Он касается своей щекой моей и прекрасно ощущает, как я дрожу. Это скрыть невозможно, пытаюсь, не получается.
А потом он мягко целует меня в чувствительную область рядом с ухом.
Проваливаюсь под лед. И больше не существую.
В этом состоянии обнимаю подползшего Ромку, прижимаю к себе. Инстинкты срабатывают, на них одних и действую.
Северянин отстраняется, треплет Рому по волосам.
— Славные парни, — говорит он. — Хочу их узнать получше.
— Мне… лучше уехать. Сегодня же. Домой. Спасибо, что поговорили со мной, Давид Сергеевич. Я думаю, мы найдем общий язык, и «Залив свободы» будет ваш.
Голодный Ромка начинает хныкать. Я поднимаю его на руки и усаживаю в детский стульчик. Шок такой силы, что я едва ногами передвигаю.
Северянин поднимается с Ярославом, пока я подкатываю второй детский стул, и усаживается ребенка рядом с братом.

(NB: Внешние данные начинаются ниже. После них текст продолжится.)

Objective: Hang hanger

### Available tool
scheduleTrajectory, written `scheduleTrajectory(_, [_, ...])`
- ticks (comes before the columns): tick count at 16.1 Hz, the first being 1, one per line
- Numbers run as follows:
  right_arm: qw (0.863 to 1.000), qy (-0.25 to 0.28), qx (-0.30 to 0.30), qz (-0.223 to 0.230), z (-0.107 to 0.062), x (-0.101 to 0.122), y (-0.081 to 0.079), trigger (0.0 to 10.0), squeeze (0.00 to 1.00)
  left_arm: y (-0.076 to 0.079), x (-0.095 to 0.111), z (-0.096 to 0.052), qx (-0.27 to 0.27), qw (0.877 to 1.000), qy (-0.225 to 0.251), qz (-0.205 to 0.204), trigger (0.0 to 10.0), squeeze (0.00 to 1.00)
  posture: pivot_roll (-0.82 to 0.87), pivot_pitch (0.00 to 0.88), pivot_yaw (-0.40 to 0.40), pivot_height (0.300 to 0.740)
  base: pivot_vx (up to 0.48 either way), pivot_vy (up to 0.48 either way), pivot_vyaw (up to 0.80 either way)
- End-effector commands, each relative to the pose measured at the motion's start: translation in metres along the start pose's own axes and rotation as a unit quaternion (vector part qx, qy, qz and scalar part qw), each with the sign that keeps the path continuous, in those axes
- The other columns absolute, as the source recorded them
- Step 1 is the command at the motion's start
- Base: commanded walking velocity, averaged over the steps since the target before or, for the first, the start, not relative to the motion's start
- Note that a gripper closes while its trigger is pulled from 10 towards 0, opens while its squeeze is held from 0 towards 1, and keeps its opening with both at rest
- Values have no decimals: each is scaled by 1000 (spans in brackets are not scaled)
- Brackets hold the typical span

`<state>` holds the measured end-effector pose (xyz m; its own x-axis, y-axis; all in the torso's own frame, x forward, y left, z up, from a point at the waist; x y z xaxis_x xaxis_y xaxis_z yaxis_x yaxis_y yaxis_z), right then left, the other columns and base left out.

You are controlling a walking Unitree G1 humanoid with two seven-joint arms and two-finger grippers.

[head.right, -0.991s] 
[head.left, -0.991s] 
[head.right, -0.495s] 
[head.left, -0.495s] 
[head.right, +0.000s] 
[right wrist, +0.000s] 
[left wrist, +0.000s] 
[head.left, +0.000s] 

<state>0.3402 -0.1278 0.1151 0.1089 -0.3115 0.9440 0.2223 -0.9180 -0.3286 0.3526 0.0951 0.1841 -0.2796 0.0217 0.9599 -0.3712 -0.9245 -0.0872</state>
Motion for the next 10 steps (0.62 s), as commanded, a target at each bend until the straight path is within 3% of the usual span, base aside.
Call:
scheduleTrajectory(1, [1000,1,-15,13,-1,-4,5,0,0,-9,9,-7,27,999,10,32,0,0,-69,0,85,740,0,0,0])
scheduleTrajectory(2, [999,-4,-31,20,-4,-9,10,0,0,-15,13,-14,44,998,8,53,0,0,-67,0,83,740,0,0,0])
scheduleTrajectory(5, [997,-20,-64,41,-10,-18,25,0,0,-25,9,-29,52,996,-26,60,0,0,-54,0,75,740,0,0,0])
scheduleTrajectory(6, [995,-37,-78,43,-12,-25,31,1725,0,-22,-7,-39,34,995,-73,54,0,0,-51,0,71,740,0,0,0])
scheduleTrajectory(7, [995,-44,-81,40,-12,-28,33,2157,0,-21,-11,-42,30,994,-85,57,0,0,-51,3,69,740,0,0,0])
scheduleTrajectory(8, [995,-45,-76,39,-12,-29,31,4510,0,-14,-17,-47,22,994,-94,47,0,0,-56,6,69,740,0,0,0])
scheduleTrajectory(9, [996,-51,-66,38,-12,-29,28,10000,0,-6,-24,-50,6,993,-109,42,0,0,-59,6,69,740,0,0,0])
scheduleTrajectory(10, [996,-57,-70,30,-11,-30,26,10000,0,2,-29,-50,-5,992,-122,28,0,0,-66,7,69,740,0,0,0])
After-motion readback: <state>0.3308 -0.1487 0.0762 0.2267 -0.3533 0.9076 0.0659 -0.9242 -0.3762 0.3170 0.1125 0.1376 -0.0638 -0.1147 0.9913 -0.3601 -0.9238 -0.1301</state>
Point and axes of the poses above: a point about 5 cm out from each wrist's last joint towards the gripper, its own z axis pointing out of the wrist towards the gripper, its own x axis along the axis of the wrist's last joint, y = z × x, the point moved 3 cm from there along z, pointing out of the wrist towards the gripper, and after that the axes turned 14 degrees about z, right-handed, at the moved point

Пристегиваю второго мальчика, проверяю ремни, и начинаю готовить смеси.
Еще вчера я видела сходство между Адамом и Северянином, сейчас же на сто процентов понимаю, что они разные. Совершенно. Потому что мой Адам бы так не поступил со мной никогда. Кажется, моего Адама и не существовало.
Только фантом. Образ, который я слепила, чтобы выжить.
Я жила в заблуждении.
Что я здесь делаю?! Бежать!
— Рада, ты с детьми останешься пока здесь, — говорит Давид с легким акцентом Адама.
Качаю головой.
Мои глаза круглые. Я быстро готовлю смеси и раздаю вопящей публике бутылочки.
— Ростислава отправь домой. Он сейчас не нужен, — дает распоряжения.
— Давид Сергеевич, что вы несете.
Живой. Здоровый. С новой привлекательной внешностью. Безумно богатый. С красивой невестой. Кинувший всех.
Я помогаю детям держать бутылочки.
Хочу подойти и ударить его. Вцепиться ему в лицо, в плечи. Но я не представляю, какой будет реакция.
Поднимаю глаза на Давида, дрожу и отворачиваюсь. Передо мной мертвое внутри северное чудище, с душой как ледяное озеро.
Адам просил немного тепла, пока заканчивал с делами. Так, получается?
— Рада, посмотрим на меня. Рада, — зовет он.